Although this event has passed, you can still purchase tickets now through Thursday, April 14, at 7:30 p.m. (PT). The event will be viewable until 11:59 p.m. on Thursday, April 14.
The multilayered works of National Book Award-winning translator, poet, and essayist Don Mee Choi are known for holding history accountable. Her most recent book, DMZ Colony is described as “a tour de force of personal and political reckoning set over eight acts.”
As a storyteller, Choi often weaves together poems, prose, photographs, and drawings to create a palimpsest of voices that further intertwine. In these fertile overlaps, Choi creates space for these voices to converse and to question truth, fact, and imagination.
Q&A with Stefania Heim.
Born in Seoul, South Korea, Don Mee Choi is the author of DMZ Colony (Wave Books, 2020), which won the 2020 National Book Award. It was also a finalist for the 2021 T.S. Eliot Four Quartets Prize. Her other books include Hardly War (Wave Books, 2016), The Morning News Is Exciting (Action Books, 2010), and several pamphlets of poems and essays.
She has received the 2021 Guggenheim Fellowship for Poetry, 2019 International Griffin Poetry Prize for her translation of Kim Hyesoon’s Autobiography of Death (New Directions, 2018), 2019 DAAD Artists-in-Berlin Fellowship, 2016 Lannan Literary Fellowship, 2012 & 2019 Lucien Stryk Translation Prize, and 2011 Whiting Award for Poetry. More of Choi’s books, translations, and interdisciplinary arts projects can be seen on her website.

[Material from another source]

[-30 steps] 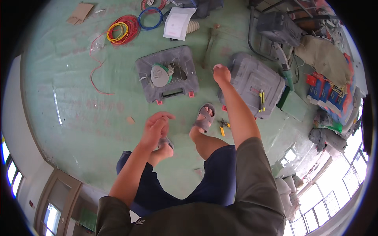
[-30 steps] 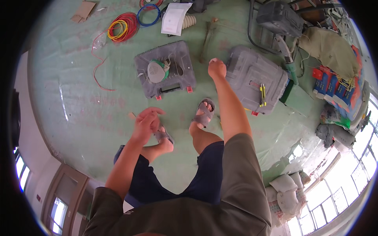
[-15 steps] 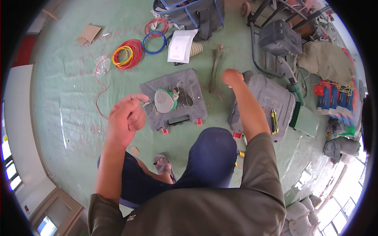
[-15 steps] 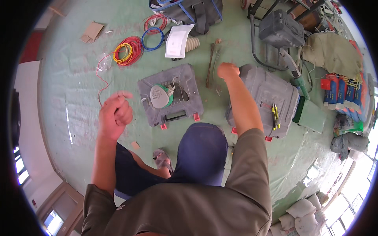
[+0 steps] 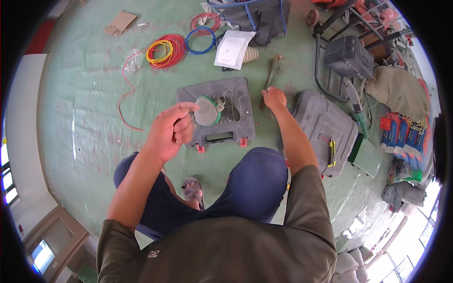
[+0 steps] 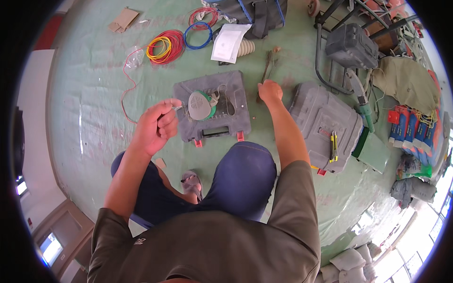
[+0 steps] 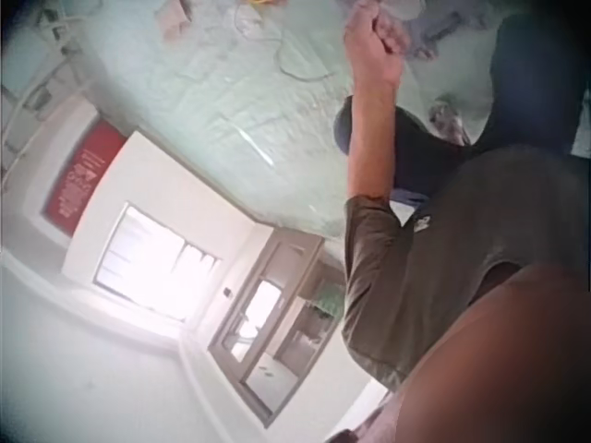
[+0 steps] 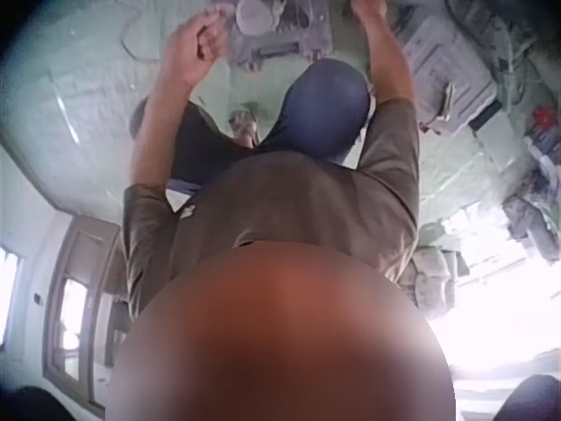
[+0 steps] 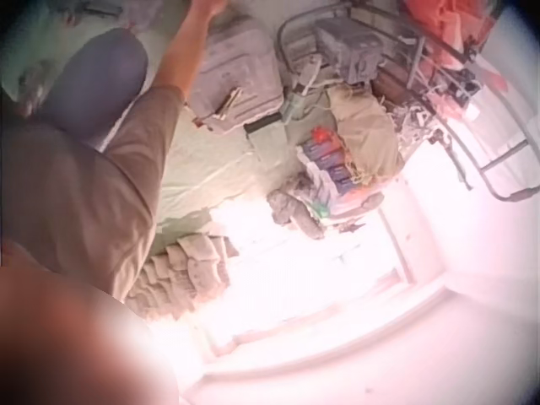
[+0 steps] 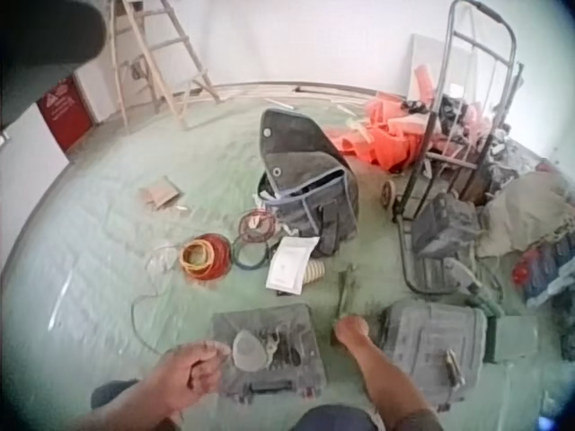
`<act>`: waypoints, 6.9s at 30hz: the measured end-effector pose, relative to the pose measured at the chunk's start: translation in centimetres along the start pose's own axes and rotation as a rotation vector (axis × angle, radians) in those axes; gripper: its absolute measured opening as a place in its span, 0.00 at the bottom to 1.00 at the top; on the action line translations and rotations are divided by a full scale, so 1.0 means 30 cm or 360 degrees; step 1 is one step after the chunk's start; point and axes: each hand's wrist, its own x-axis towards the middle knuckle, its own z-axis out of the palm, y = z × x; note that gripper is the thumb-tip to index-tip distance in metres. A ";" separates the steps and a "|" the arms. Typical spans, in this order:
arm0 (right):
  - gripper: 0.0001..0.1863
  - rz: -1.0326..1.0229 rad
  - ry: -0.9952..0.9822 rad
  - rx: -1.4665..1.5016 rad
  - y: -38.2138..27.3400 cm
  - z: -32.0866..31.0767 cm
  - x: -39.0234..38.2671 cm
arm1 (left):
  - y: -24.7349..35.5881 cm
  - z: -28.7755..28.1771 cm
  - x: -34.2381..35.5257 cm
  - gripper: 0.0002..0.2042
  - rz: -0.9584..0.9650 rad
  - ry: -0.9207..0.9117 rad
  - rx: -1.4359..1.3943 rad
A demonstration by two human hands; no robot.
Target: Preparing wiring and clearing debris from a wall electrical box using a hammer.
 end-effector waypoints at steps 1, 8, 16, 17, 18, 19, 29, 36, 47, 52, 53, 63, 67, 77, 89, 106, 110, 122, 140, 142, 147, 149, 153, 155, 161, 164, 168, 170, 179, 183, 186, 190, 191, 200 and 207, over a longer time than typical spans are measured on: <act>0.20 0.0036 -0.0092 -0.0057 -0.007 0.008 0.004 | -0.002 -0.005 0.004 0.11 0.0003 -0.0001 -0.0003; 0.19 0.0156 -0.0431 0.0114 0.014 0.006 0.083 | 0.011 0.006 0.027 0.10 0.0022 0.0001 0.0011; 0.12 -0.0023 -0.0852 0.1755 0.019 -0.490 -0.226 | -0.016 0.201 0.131 0.11 0.0007 -0.0331 0.0024; 0.13 -0.0139 -0.0939 0.1896 -0.009 -0.565 -0.296 | -0.017 0.246 0.155 0.12 0.0015 -0.0383 0.0108; 0.13 -0.0084 -0.0876 0.1858 -0.035 -0.636 -0.366 | -0.018 0.290 0.176 0.13 0.0006 -0.0418 0.0201; 0.15 -0.0151 -0.0939 0.1936 -0.055 -0.700 -0.438 | -0.020 0.333 0.198 0.13 0.0016 -0.0483 0.0181; 0.16 -0.0111 0.0279 0.1678 -0.137 -0.877 -0.869 | -0.098 0.497 0.306 0.15 0.0092 -0.1140 -0.0101; 0.16 -0.0112 0.0306 0.1796 -0.192 -0.805 -0.884 | -0.070 0.417 0.315 0.15 0.0269 -0.0852 -0.0103; 0.14 -0.0235 0.0115 0.2071 -0.293 -0.783 -0.819 | -0.031 0.362 0.299 0.15 0.0305 -0.0863 -0.0202; 0.13 -0.0305 -0.0004 0.2131 -0.278 -0.773 -0.783 | -0.031 0.347 0.297 0.15 0.0174 -0.0926 -0.0268; 0.13 -0.0313 -0.0056 0.2160 -0.273 -0.773 -0.779 | -0.030 0.344 0.299 0.15 0.0142 -0.0933 -0.0260; 0.13 -0.0260 -0.0047 0.2226 -0.265 -0.771 -0.777 | -0.039 0.343 0.306 0.14 -0.0169 -0.1031 -0.0287; 0.12 -0.0432 0.0383 0.1587 -0.305 -0.791 -0.818 | -0.050 0.355 0.301 0.14 -0.0164 -0.0867 -0.0296; 0.08 -0.0555 0.0682 0.1177 -0.344 -0.900 -0.975 | -0.012 0.294 0.344 0.14 -0.0115 -0.0776 -0.0513; 0.13 -0.0703 0.0934 0.2293 -0.141 -1.070 -0.940 | 0.000 0.253 0.338 0.14 0.0234 -0.0439 -0.0461; 0.14 -0.0531 0.0378 0.1124 -0.338 -0.778 -0.787 | -0.046 0.300 0.303 0.14 -0.0013 -0.0548 -0.0552; 0.11 -0.0407 0.0288 0.1317 -0.362 -0.783 -0.784 | -0.066 0.304 0.290 0.14 -0.0091 -0.0607 -0.0486; 0.10 -0.0437 0.0412 0.1316 -0.367 -0.755 -0.768 | -0.061 0.289 0.293 0.13 -0.0232 -0.0682 -0.0335; 0.05 -0.0841 0.1114 0.0884 -0.404 -0.910 -0.969 | 0.000 0.206 0.417 0.12 -0.0337 -0.0279 -0.0614; 0.04 -0.0840 0.1208 0.1119 -0.357 -0.992 -1.019 | 0.018 0.178 0.438 0.13 -0.0271 -0.0178 -0.0632; 0.06 -0.0680 0.1097 0.1622 -0.200 -1.103 -1.013 | 0.017 0.179 0.441 0.15 0.0142 -0.0015 -0.0345; 0.09 -0.0466 0.0908 0.2026 -0.140 -1.081 -0.957 | 0.002 0.201 0.434 0.15 0.0190 -0.0077 -0.0256; 0.09 -0.0353 0.0810 0.2233 -0.031 -1.017 -0.893 | -0.041 0.254 0.439 0.14 0.0196 -0.0089 0.0072; 0.09 -0.0276 0.0810 0.2303 0.011 -1.000 -0.886 | -0.074 0.276 0.453 0.14 0.0230 -0.0100 0.0327; 0.11 0.0095 0.1068 0.2082 0.080 -0.978 -0.911 | -0.268 0.319 0.536 0.16 0.0108 -0.0106 0.0919; 0.11 0.0185 0.1143 0.1916 0.088 -0.959 -0.929 | -0.332 0.327 0.601 0.16 -0.0109 -0.0152 0.1041; 0.10 0.0218 0.1144 0.1846 0.093 -0.953 -0.953 | -0.328 0.376 0.660 0.16 0.0037 -0.0076 0.1520; 0.10 0.0203 0.1027 0.1683 0.091 -0.955 -0.957 | -0.291 0.403 0.641 0.17 -0.0053 -0.0030 0.1661; 0.13 -0.0306 0.0179 0.0889 -0.029 -0.900 -0.847 | -0.207 0.512 0.217 0.16 0.1135 -0.1108 0.1690; 0.14 -0.0166 0.0005 0.0906 -0.099 -0.880 -0.808 | -0.212 0.486 0.168 0.13 0.0765 -0.1020 0.1577; 0.13 -0.0301 0.0001 0.0906 -0.138 -0.858 -0.789 | -0.205 0.440 0.188 0.11 0.0652 -0.0954 0.1506; 0.14 -0.0102 -0.0063 0.1094 -0.100 -0.834 -0.741 | -0.185 0.412 0.216 0.09 0.0583 -0.0858 0.1317; 0.14 -0.0078 -0.0088 0.1217 -0.068 -0.826 -0.720 | -0.178 0.405 0.214 0.09 0.0668 -0.0914 0.1239; 0.10 0.0747 -0.0504 0.0636 0.367 -0.639 -0.465 | -0.129 0.342 0.192 0.09 0.0029 -0.0802 0.0621; 0.10 0.0755 0.0035 0.0835 0.462 -0.503 -0.380 | -0.130 0.296 0.213 0.08 -0.0104 -0.0762 0.0419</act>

Stefania Heim, our moderator for the evening, is author of the award-winning poetry collections Hour Book (Ahsahta Press, 2019) and A Table That Goes On for Miles (Switchback Books, 2014). She is also translator of Geometry of Shadows: Giorgio de Chirico’s Italian Poems (A Public Space Books, 2019) and the recipient of an NEA Translation Fellowship. An assistant professor of English at Western Washington University, she is a founding editor of CIRCUMFERENCE: Poetry in Translation and a former poetry editor at Boston Review.